» **Work instruction**: An exact, complete copy of the data is all that is needed.

• • • •

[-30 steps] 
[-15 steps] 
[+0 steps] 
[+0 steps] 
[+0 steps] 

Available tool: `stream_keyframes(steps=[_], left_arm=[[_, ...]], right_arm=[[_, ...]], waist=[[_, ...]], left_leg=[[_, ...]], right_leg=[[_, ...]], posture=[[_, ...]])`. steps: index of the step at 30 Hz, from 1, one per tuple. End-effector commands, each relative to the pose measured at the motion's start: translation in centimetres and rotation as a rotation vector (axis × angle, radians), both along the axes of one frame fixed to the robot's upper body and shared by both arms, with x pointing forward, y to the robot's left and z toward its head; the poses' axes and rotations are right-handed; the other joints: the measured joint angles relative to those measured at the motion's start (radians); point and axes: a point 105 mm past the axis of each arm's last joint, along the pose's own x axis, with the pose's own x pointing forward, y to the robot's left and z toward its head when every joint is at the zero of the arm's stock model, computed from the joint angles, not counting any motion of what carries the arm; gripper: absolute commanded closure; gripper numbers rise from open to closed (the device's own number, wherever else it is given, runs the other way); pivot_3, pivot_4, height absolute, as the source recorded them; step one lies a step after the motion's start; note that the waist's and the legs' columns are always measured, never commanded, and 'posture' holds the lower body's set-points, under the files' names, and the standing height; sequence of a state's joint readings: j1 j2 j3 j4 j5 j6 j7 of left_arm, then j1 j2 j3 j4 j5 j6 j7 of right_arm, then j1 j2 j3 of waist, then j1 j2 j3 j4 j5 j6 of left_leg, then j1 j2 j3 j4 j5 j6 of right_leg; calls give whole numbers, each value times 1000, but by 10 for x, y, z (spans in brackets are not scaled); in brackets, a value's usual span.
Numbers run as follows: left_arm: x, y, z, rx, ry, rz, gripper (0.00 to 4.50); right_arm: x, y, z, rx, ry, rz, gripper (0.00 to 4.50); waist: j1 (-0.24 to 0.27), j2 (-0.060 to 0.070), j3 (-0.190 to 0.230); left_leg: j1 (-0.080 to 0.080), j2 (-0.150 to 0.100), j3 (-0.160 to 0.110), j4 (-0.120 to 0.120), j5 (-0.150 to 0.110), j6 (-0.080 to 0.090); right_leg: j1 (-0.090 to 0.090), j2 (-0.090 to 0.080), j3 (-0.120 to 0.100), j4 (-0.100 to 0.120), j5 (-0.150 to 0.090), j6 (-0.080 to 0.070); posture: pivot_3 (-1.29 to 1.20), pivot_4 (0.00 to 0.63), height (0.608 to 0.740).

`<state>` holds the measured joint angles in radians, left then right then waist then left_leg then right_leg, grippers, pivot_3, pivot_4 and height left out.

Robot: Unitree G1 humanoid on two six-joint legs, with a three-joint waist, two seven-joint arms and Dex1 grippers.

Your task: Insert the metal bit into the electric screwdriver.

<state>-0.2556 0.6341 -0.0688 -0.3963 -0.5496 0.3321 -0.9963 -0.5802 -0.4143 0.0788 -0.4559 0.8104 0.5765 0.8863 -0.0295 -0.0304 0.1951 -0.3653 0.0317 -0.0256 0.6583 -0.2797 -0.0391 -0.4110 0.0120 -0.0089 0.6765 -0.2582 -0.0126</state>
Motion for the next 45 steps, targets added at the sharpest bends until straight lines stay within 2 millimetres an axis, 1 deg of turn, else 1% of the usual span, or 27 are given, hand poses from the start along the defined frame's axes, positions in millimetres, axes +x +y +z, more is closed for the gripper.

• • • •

» **Answer**:
[-30 steps] 
[-15 steps] 
[+0 steps] 
[+0 steps] 
[+0 steps] 

Available tool: `stream_keyframes(steps=[_], left_arm=[[_, ...]], right_arm=[[_, ...]], waist=[[_, ...]], left_leg=[[_, ...]], right_leg=[[_, ...]], posture=[[_, ...]])`. steps: index of the step at 30 Hz, from 1, one per tuple. End-effector commands, each relative to the pose measured at the motion's start: translation in centimetres and rotation as a rotation vector (axis × angle, radians), both along the axes of one frame fixed to the robot's upper body and shared by both arms, with x pointing forward, y to the robot's left and z toward its head; the poses' axes and rotations are right-handed; the other joints: the measured joint angles relative to those measured at the motion's start (radians); point and axes: a point 105 mm past the axis of each arm's last joint, along the pose's own x axis, with the pose's own x pointing forward, y to the robot's left and z toward its head when every joint is at the zero of the arm's stock model, computed from the joint angles, not counting any motion of what carries the arm; gripper: absolute commanded closure; gripper numbers rise from open to closed (the device's own number, wherever else it is given, runs the other way); pivot_3, pivot_4, height absolute, as the source recorded them; step one lies a step after the motion's start; note that the waist's and the legs' columns are always measured, never commanded, and 'posture' holds the lower body's set-points, under the files' names, and the standing height; sequence of a state's joint readings: j1 j2 j3 j4 j5 j6 j7 of left_arm, then j1 j2 j3 j4 j5 j6 j7 of right_arm, then j1 j2 j3 of waist, then j1 j2 j3 j4 j5 j6 of left_leg, then j1 j2 j3 j4 j5 j6 of right_leg; calls give whole numbers, each value times 1000, but by 10 for x, y, z (spans in brackets are not scaled); in brackets, a value's usual span.
Numbers run as follows: left_arm: x, y, z, rx, ry, rz, gripper (0.00 to 4.50); right_arm: x, y, z, rx, ry, rz, gripper (0.00 to 4.50); waist: j1 (-0.24 to 0.27), j2 (-0.060 to 0.070), j3 (-0.190 to 0.230); left_leg: j1 (-0.080 to 0.080), j2 (-0.150 to 0.100), j3 (-0.160 to 0.110), j4 (-0.120 to 0.120), j5 (-0.150 to 0.110), j6 (-0.080 to 0.090); right_leg: j1 (-0.090 to 0.090), j2 (-0.090 to 0.080), j3 (-0.120 to 0.100), j4 (-0.100 to 0.120), j5 (-0.150 to 0.090), j6 (-0.080 to 0.070); posture: pivot_3 (-1.29 to 1.20), pivot_4 (0.00 to 0.63), height (0.608 to 0.740).

`<state>` holds the measured joint angles in radians, left then right then waist then left_leg then right_leg, grippers, pivot_3, pivot_4 and height left out.

Robot: Unitree G1 humanoid on two six-joint legs, with a three-joint waist, two seven-joint arms and Dex1 grippers.

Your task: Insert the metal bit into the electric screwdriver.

<state>-0.2556 0.6341 -0.0688 -0.3963 -0.5496 0.3321 -0.9963 -0.5802 -0.4143 0.0788 -0.4559 0.8104 0.5765 0.8863 -0.0295 -0.0304 0.1951 -0.3653 0.0317 -0.0256 0.6583 -0.2797 -0.0391 -0.4110 0.0120 -0.0089 0.6765 -0.2582 -0.0126</state>
Motion for the next 45 steps, targets added at the sharpest bends until straight lines stay within 2 millimetres an axis, 1 deg of turn, else 1% of the usual span, or 27 are given, hand poses from the start along the defined frame's axes, positions in millimetres, axes +x +y +z, more is closed for the gripper.

This answer has been given in full.